## THE PROBLEM
Give the data again exactly, stopping after the "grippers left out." line.

## SUPPLIED MATERIAL

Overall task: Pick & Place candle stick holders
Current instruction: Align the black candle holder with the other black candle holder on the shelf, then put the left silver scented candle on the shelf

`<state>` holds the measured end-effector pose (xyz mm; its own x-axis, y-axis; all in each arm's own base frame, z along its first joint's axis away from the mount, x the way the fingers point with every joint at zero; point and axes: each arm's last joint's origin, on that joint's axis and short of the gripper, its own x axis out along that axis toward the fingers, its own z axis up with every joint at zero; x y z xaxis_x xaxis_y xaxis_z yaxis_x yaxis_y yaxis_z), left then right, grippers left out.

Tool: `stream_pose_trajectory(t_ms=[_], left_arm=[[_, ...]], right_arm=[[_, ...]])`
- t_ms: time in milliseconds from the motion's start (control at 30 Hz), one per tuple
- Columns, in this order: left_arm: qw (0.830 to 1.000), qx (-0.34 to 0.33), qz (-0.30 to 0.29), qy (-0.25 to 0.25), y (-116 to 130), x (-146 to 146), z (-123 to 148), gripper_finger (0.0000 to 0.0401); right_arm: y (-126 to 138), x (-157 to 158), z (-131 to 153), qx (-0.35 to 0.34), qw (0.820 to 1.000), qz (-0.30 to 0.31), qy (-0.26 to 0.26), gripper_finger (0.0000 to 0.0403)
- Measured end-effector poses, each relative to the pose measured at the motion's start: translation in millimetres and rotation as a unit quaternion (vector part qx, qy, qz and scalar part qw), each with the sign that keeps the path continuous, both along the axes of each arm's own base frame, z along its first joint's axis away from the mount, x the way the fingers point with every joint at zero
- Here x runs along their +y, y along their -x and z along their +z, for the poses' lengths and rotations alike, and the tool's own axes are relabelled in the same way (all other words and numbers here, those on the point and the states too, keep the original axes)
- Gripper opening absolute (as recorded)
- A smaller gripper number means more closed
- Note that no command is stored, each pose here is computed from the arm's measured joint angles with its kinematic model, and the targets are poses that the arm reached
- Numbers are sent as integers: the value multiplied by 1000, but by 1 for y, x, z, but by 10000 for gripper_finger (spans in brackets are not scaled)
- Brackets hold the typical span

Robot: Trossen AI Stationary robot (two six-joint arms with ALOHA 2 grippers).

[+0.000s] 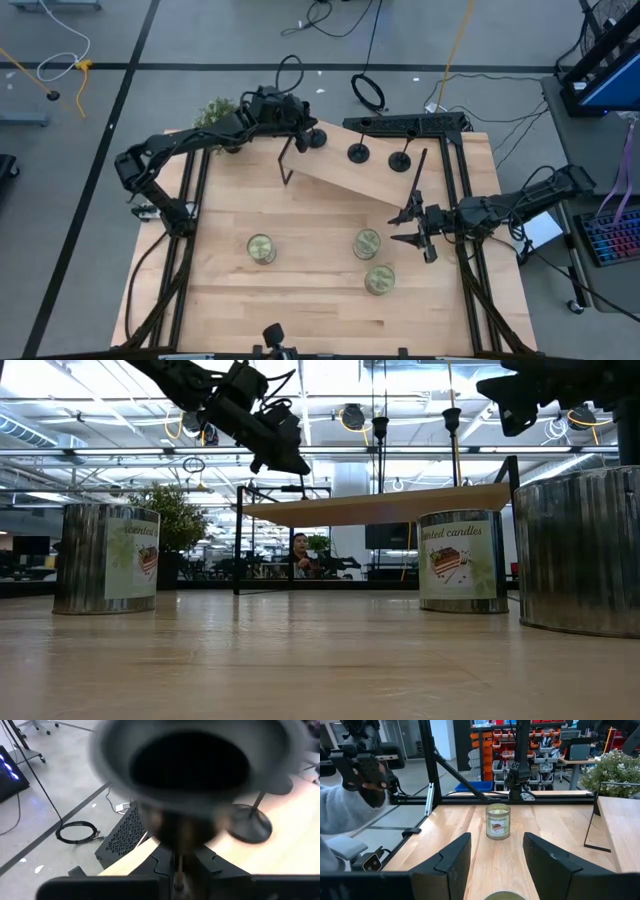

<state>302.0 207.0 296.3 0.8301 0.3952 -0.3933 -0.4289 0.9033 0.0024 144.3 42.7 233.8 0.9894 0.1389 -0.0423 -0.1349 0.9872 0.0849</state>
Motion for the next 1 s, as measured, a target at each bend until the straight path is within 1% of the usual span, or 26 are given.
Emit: stream_pose_trajectory(t_ms=[133, 333, 500, 633, 767, 933, 1000], left_arm=[[1000, -5, 2, -2, 0, 0, 1, 72], [1000, -1, 27, -6, 0, 2, 1, 116], [1000, 3, 25, -7, 2, 0, 3, 143], [1000, 17, 19, -3, 4, -4, 3, 156], [999, 30, 8, -11, 3, -8, 2, 164], [999, 49, 1, 1, 3, -13, -1, 166], [998, 63, -1, 11, 6, -17, -1, 166]], right_arm=[[-1, 0, -1, 5, 1000, 0, 2, 173], [-4, 1, -4, 13, 1000, 0, 4, 173], [-4, 1, -4, 15, 1000, 0, 5, 173], [-4, 1, -4, 15, 1000, 0, 5, 173], [-4, 1, -4, 15, 1000, 0, 5, 173], [-4, 1, -4, 15, 1000, 0, 5, 173], [-4, 1, -4, 15, 1000, 0, 5, 173]])
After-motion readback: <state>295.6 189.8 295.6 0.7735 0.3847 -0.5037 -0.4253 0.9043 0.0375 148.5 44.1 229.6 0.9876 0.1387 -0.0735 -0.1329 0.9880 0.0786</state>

## EXERCISE OUTPUT
Overall task: Pick & Place candle stick holders
Current instruction: Align the black candle holder with the other black candle holder on the shelf, then put the left silver scented candle on the shelf

`<state>` holds the measured end-effector pose (xyz mm; its own x-axis, y-axis; all in each arm's own base frame, z along its first joint's axis away from the mount, x the way the fingers point with every joint at zero; point and axes: each arm's last joint's origin, on that joint's axis and short of the gripper, its own x axis out along that axis toward the fingers, its own z axis up with every joint at zero; x y z xaxis_x xaxis_y xaxis_z yaxis_x yaxis_y yaxis_z), left then right, grippers left out.

The required output has been given in full.